South Korea’s anti-money laundering authority is going after 16 foreign crypto firms it says have been operating in the country without proper regulatory approval, a statement published Thursday shows.
The Korea Financial Intelligence Unit (KoFIU), part of South Korea’s Financial Services Commission (FSC), said the firms had advertised crypto and offered services to Koreans without obtaining the requisite registration.
The firms it said were conducting “illegal business activities” are KuCoin, MEXC, Phemex, XT.com, Bitrue, ZB.com, Bitglobal, CoinW, CoinEX, AAX, ZoomEX, Poloniex, BTCEX, BTCC, DigiFinex and Pionex.
The country’s registration requirement for crypto firms took effect in September with the enactment of the Financial Transaction Reports Act. Efforts to crack down on the industry have intensified following May’s fall of Terraform Labs, founded by Korean native Do Kwon. Prosecutors have raided seven exchanges since Terra’s collapse. Earlier this month, the FSC said it will help expedite new rules to rein in the crypto industry.
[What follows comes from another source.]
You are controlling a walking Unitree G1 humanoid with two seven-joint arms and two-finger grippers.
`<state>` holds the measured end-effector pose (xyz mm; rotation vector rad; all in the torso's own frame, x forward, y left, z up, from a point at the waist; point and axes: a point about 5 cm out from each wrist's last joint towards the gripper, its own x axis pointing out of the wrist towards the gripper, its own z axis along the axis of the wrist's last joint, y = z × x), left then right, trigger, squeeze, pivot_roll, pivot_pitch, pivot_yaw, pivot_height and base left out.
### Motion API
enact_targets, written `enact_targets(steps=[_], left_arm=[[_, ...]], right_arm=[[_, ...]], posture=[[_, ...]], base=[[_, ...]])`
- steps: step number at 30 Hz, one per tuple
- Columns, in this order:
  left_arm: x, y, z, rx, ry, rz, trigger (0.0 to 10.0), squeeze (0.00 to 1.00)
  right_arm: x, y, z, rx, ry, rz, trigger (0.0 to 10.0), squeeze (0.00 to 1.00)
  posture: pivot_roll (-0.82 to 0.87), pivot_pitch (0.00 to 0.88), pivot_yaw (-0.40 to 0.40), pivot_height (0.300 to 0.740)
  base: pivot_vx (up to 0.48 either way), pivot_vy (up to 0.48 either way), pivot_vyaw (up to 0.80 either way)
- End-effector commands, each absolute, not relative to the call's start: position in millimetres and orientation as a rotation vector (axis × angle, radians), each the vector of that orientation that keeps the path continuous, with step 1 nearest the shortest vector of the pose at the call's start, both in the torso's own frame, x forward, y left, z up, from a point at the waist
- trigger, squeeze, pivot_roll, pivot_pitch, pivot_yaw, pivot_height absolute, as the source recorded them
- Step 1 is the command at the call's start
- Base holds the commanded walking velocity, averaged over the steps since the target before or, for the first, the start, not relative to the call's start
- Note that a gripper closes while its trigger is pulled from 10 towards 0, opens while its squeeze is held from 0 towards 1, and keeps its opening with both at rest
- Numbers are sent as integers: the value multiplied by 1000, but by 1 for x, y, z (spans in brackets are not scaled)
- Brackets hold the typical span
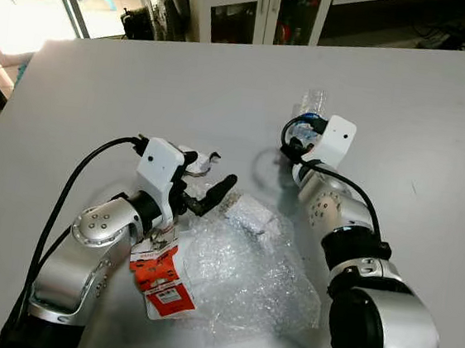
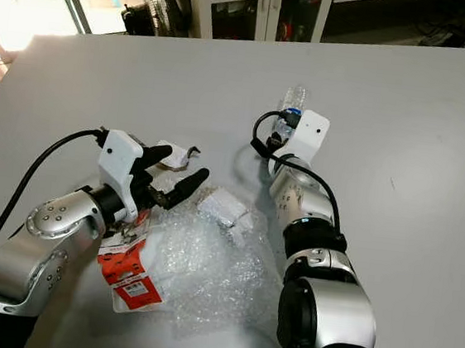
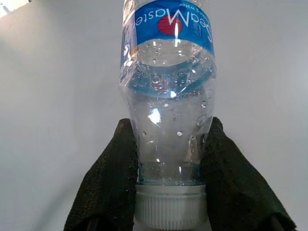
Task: Picking trash to rubbish bin
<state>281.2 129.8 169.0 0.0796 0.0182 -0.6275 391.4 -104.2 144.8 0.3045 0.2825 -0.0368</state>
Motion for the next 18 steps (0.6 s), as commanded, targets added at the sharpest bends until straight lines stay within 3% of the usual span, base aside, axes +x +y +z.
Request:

The KoFIU has notified authorities the 16 firms allegedly violated their “registration duties” and that it plans to alert financial authorities in the countries where the companies are based. Violation of the registration requirements carry a maximum sentence of five years in prison or a fine of up to 50 million South Korean won (US$38,000). The firms will also not be allowed to register as a virtual asset service provider (VASP) in the country for an unspecified period of time.
“The KoFIU has requested the Korea Communications Commission and the Korea Communications Standards Commission to block domestic access to the websites of unregistered VASPs to prevent the use of virtual asset services provided by unregistered entities,” the statement said.
Credit card transfers and transfers of crypto assets to and from the unregistered firms will be blocked “to disable their use in domestic market.”
The agency also warned crypto users against engaging with unregistered platforms, which could leave users “vulnerable to risks of personal information breach and hacking.”